● Task to carry out: Reproduce, exactly and in full, only the lines below from the one containing "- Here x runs" through the one containing "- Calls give".

● Exercise inputs:

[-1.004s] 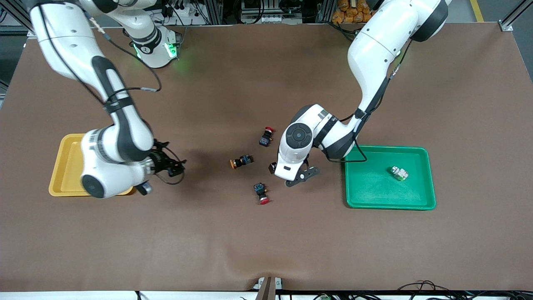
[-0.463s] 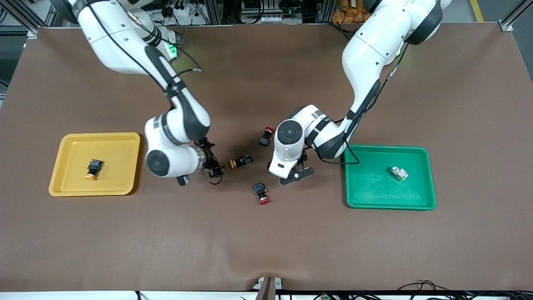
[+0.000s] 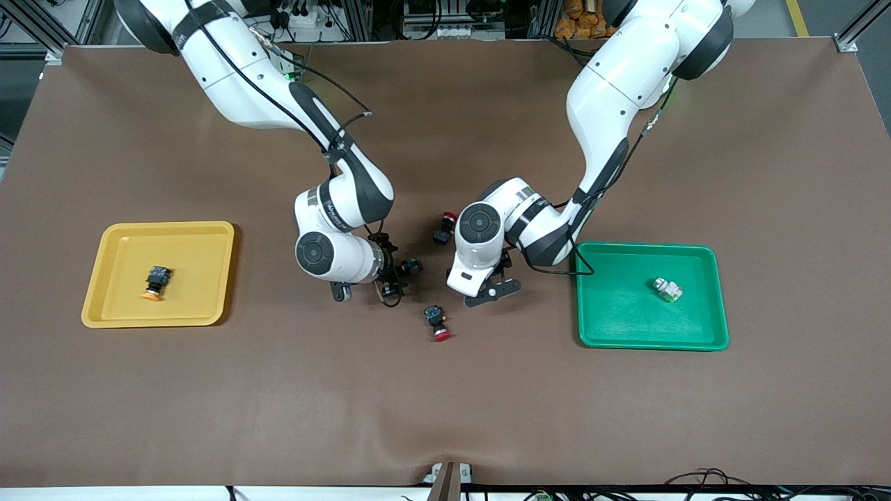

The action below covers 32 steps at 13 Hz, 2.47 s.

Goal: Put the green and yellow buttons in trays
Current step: 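Grasp the orange-green button with the left gripper while the right gripper grasps yellow, then carry both buttons to their trays with the left and right grippers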

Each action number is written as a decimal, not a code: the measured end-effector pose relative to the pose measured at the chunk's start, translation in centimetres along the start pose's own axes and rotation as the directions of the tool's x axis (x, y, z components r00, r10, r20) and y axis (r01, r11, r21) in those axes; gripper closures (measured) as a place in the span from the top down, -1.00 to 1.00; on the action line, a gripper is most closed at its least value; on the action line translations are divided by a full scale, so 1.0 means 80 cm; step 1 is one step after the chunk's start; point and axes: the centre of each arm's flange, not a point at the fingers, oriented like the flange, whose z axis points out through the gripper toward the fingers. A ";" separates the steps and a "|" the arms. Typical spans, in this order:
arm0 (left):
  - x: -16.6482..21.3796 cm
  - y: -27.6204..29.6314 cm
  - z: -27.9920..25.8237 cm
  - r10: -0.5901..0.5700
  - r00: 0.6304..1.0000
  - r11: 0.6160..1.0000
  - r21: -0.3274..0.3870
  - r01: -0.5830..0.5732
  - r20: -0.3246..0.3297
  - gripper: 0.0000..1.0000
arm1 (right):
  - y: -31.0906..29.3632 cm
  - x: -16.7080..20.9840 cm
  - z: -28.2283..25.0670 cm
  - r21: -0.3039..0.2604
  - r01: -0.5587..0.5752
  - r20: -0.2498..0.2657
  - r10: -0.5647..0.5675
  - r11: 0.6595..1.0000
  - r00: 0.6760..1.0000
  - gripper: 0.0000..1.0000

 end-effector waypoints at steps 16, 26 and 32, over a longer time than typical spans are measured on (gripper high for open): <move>0.153 -0.110 -0.132 0.058 0.998 0.998 0.000 -0.058 -0.026 0.31 | 0.049 0.355 -0.143 -0.294 0.773 0.329 -0.700 0.562 0.634 -0.33; 0.246 -0.331 -0.144 0.163 0.984 0.984 0.054 -0.167 0.070 0.31 | 0.088 0.540 -0.195 -0.224 0.934 0.319 -0.885 0.277 0.339 0.02; 0.277 -0.387 -0.089 0.097 0.991 0.995 0.023 -0.100 0.090 0.31 | 0.083 0.531 -0.194 -0.221 0.938 0.316 -0.891 0.266 0.327 1.00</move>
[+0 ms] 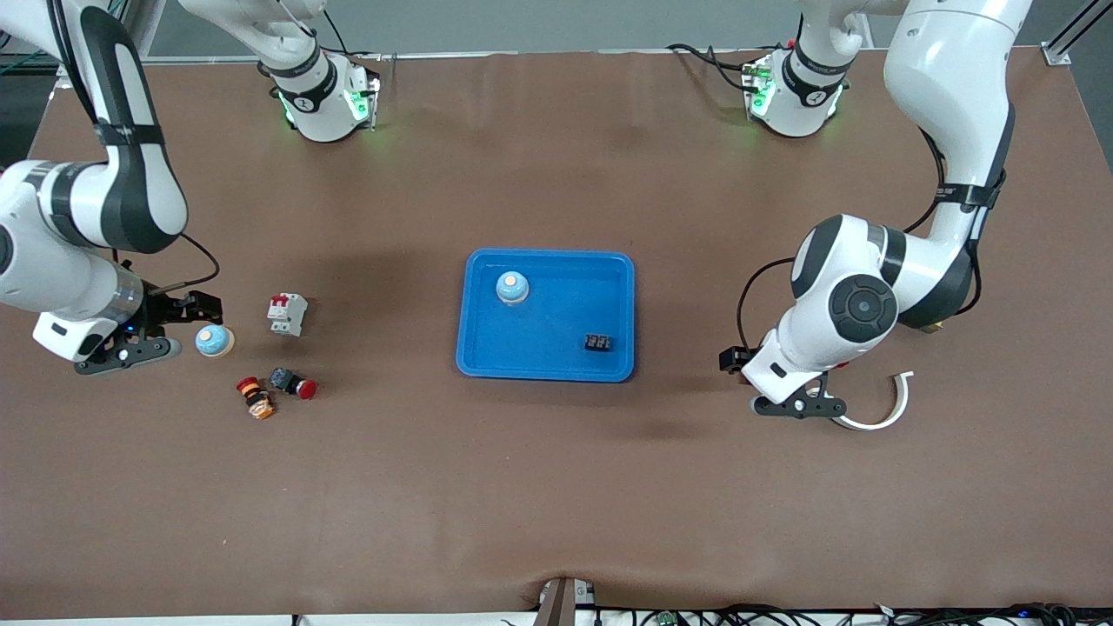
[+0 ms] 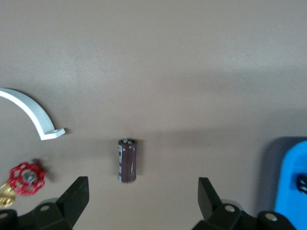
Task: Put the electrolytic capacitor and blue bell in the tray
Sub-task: 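Move the right gripper to the second bell while the left gripper reaches the capacitor, then grasp the second bell with the right gripper while the left gripper grasps the capacitor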
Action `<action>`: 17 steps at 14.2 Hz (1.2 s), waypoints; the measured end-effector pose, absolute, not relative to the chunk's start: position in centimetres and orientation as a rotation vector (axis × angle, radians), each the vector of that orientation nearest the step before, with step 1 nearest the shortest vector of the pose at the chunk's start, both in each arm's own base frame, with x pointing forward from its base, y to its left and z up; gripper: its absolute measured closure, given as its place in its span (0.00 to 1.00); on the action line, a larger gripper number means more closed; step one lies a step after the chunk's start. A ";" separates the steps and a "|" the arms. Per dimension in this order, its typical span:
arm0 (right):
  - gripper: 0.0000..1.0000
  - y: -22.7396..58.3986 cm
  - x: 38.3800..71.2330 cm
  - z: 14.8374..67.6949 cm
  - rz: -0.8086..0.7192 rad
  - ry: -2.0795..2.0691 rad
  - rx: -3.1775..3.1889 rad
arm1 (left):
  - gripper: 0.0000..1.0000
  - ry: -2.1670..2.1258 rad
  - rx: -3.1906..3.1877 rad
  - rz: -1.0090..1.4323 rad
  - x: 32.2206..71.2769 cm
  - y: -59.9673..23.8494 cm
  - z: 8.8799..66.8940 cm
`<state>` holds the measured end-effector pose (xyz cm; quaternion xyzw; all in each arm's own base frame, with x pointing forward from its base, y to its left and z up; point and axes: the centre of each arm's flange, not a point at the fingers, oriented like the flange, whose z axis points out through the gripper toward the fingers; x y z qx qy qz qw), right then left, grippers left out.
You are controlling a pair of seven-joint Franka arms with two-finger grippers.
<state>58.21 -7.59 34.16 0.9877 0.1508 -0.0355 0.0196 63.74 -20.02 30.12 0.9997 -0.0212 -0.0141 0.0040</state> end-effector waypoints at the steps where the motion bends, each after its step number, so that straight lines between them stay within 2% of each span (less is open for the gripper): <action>1: 0.00 -8.5 57.8 33.0 -0.087 0.511 3.056 | 0.00 -0.077 3.130 -0.036 63.1 -19.4 29.1; 10: 0.00 -12.3 56.6 27.7 -0.100 0.610 3.044 | 0.00 -0.100 3.079 0.122 56.9 -16.8 22.1; 17: 0.00 -12.3 54.1 23.9 -0.070 0.624 3.039 | 0.00 -0.089 3.079 0.117 57.1 -16.2 21.3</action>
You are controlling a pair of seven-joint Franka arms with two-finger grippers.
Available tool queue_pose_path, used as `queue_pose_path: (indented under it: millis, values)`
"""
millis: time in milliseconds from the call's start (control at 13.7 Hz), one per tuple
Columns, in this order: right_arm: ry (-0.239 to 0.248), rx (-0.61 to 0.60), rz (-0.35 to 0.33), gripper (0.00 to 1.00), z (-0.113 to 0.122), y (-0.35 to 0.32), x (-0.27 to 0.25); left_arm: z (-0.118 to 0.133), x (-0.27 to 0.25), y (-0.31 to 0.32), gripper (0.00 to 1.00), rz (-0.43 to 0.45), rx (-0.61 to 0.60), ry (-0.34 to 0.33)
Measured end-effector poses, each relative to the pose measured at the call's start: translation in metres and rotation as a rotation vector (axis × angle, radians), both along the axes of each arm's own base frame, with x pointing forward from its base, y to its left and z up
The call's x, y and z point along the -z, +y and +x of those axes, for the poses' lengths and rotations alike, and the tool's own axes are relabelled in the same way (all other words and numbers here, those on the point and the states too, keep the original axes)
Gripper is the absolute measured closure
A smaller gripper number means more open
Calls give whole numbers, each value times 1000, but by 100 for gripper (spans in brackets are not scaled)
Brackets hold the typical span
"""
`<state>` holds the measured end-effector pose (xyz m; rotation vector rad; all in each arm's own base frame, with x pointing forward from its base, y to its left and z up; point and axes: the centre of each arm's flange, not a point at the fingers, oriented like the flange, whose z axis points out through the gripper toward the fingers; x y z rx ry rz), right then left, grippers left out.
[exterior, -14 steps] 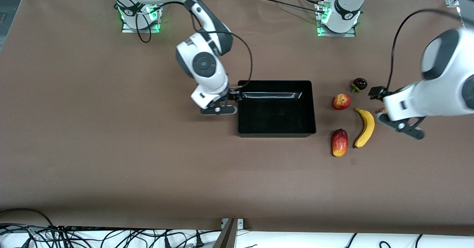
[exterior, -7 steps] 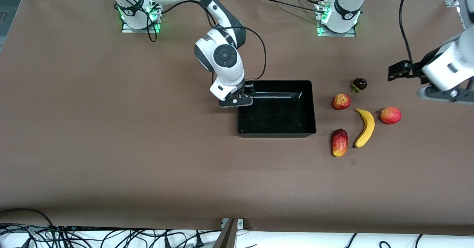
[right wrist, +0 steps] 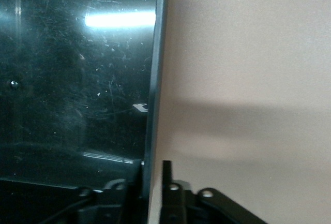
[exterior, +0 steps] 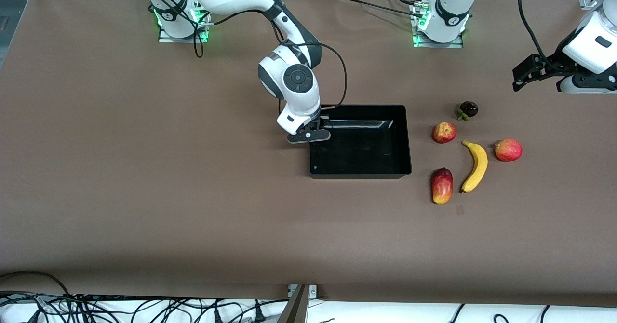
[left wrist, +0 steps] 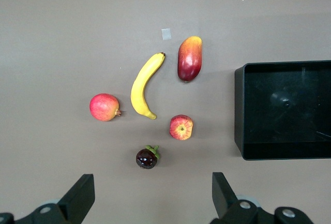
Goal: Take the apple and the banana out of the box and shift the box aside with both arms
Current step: 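Grasp the tray rim with the right gripper while the left gripper withdraws, then drag the black tray away from the fruits with the right gripper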
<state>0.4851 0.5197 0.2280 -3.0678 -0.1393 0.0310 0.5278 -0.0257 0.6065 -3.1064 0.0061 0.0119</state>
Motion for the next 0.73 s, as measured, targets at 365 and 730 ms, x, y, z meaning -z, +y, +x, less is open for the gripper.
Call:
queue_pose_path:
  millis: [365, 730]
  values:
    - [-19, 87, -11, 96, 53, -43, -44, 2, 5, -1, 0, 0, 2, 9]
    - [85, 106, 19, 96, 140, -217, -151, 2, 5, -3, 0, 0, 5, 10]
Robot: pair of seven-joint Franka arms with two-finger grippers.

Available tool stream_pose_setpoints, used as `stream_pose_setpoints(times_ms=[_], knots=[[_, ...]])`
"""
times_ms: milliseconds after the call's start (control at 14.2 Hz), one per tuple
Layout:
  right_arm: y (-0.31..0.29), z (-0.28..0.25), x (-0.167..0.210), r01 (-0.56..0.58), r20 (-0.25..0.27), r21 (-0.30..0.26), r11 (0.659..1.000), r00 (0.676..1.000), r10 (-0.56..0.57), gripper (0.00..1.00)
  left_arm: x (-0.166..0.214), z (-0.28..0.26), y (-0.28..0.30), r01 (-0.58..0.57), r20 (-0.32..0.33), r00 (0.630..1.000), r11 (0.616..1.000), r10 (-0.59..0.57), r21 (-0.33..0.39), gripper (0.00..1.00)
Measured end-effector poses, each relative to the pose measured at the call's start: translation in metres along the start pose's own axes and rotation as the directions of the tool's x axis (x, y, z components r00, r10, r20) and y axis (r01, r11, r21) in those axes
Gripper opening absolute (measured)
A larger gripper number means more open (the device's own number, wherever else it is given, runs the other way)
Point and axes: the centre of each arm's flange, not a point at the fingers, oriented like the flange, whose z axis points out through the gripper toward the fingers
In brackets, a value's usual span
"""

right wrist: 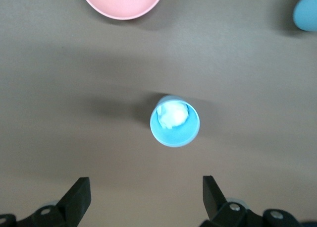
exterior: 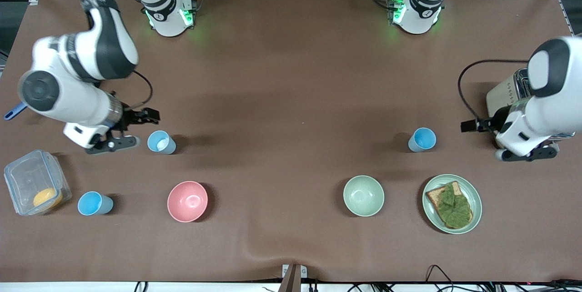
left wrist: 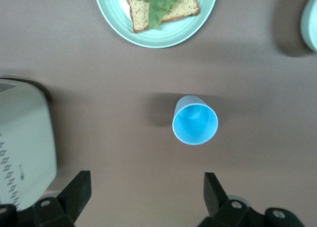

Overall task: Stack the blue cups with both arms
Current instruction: 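Reach the right gripper to one blue cup while the left gripper reaches another, then close the right gripper on its blue cup while the left gripper grasps its cup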

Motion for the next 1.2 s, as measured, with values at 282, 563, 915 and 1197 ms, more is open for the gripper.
stream_pose_setpoints(times_ms=[282,563,915,1197], knots=[[-0.006,0.066,0.001,0.007,-0.050,-0.005,1.000,0.999,-0.008,1.00,0.025,0.046,0.007,0.002,0.006,1.000,1.000,-0.002,-0.005,1.00],[-0.021,0.119,-0.002,0.009,-0.079,-0.012,1.000,0.997,-0.010,1.00,0.040,0.075,0.019,-0.013,-0.008,1.000,1.000,0.013,-0.008,1.00],[-0.020,0.160,-0.003,0.010,-0.051,-0.035,0.999,0.999,-0.012,0.76,0.039,0.074,0.066,-0.087,-0.025,0.996,0.996,0.087,0.011,1.00],[-0.017,0.170,-0.001,0.009,-0.036,-0.037,0.999,0.999,-0.010,0.31,0.040,0.065,0.069,-0.083,-0.038,0.996,0.996,0.083,0.013,1.00]])
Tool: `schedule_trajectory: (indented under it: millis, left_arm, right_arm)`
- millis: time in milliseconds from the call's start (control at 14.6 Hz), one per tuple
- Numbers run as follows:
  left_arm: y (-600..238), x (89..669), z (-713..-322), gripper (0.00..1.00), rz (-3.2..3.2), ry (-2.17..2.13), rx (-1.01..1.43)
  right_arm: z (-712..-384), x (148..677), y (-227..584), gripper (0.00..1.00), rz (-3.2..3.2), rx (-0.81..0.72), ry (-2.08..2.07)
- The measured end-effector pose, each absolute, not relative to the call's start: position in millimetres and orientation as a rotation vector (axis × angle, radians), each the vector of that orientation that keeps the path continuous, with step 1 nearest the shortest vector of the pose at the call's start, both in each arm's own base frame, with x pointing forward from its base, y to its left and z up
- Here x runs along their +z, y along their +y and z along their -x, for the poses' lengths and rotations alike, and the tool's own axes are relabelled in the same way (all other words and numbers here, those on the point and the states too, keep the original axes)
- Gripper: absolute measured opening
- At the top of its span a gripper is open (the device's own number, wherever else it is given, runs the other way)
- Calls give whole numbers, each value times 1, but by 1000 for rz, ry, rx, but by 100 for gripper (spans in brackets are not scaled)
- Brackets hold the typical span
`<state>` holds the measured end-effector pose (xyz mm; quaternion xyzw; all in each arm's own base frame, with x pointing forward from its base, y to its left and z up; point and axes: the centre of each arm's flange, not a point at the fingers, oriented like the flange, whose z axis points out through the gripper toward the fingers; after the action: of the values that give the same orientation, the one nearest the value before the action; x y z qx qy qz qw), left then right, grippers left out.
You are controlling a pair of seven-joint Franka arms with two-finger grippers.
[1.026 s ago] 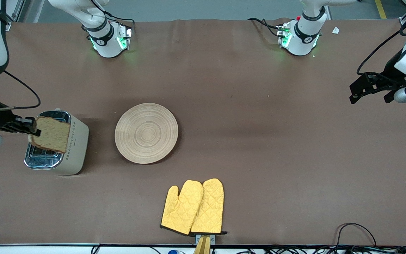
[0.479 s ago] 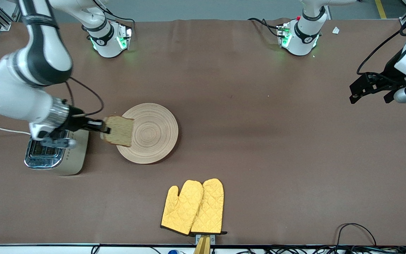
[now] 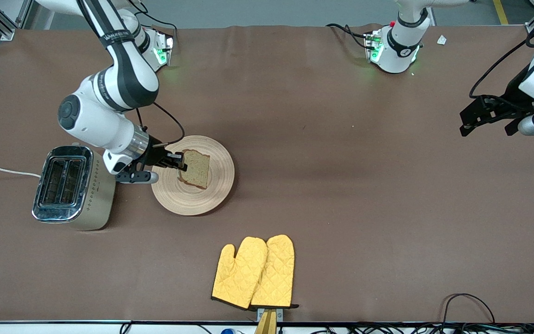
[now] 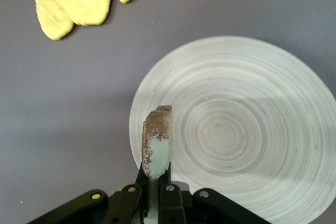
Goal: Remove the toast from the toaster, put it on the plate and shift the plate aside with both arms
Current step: 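Carry the toast over the wooden plate and lower it with the right gripper, then release the toast on the plate while the left gripper reaches the plate rim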
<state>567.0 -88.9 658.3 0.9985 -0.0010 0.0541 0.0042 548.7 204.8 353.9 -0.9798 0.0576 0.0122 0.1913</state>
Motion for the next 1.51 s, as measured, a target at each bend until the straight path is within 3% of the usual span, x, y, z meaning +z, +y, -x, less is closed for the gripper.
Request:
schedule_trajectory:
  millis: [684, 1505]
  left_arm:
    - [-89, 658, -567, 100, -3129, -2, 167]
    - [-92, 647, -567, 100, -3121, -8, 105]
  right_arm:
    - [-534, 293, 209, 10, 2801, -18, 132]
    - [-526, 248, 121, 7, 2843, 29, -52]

● Answer to the problem:
- Here x runs along their +z, y along their +y and z along their -x, for the poses' lengths and rotations alike, and the tool's own axes are relabelled in the same way (all other words and numbers here, those on the point and the states too, keep the original axes)
- Gripper: absolute measured opening
- At the top of its span a gripper is open (the device's own number, wherever else it is given, runs the other way)
- Calls give whole numbers, each value times 1, but by 1000 for rz, ry, rx, but by 100 for gripper (spans in brackets are not scaled)

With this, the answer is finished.